→ **Activity**
Each line in the listing is to be restated exactly.

→ **The data**
# # # # #

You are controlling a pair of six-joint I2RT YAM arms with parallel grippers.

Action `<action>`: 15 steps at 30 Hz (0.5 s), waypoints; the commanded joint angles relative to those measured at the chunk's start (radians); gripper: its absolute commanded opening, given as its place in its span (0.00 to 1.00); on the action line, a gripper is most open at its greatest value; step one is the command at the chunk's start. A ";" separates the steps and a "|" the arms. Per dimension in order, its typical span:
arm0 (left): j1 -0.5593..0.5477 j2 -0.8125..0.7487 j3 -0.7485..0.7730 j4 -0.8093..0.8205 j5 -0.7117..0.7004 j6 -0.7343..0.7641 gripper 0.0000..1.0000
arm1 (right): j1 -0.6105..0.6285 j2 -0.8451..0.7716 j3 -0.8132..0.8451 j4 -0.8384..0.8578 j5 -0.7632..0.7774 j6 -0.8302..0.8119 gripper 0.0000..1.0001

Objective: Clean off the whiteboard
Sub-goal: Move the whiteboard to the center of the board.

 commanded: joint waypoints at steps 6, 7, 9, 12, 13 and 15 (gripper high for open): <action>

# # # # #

→ **Output**
You are controlling a pair of six-joint I2RT YAM arms with parallel grippers.

Action `<action>`: 15 steps at 30 Hz (0.5 s), waypoints; the commanded joint angles relative to those measured at the chunk's start (radians); gripper: its absolute commanded opening, given as its place in its span (0.00 to 1.00); on the action line, a gripper is most open at its greatest value; step one is the command at the chunk's start. A ";" separates the steps and a "|" the arms. Per dimension in order, its typical span:
arm0 (left): j1 -0.5593..0.5477 j2 -0.8125..0.7487 j3 -0.7485..0.7730 j4 -0.8093..0.8205 j5 -0.7117..0.7004 j6 -0.7343..0.7641 gripper 0.0000..1.0000
arm1 (right): j1 -0.6105..0.6285 j2 -0.8451..0.7716 j3 -0.8132..0.8451 j4 -0.8384..0.8578 j5 -0.7632..0.7774 j6 -0.8302..0.8119 gripper 0.0000..1.0001

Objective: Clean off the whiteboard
Sub-goal: Move the whiteboard to the center of the board.

 commanded: joint waypoints at steps 6, 7, 9, 12, 13 and 15 (gripper high for open): <action>

No more work remains on this exercise.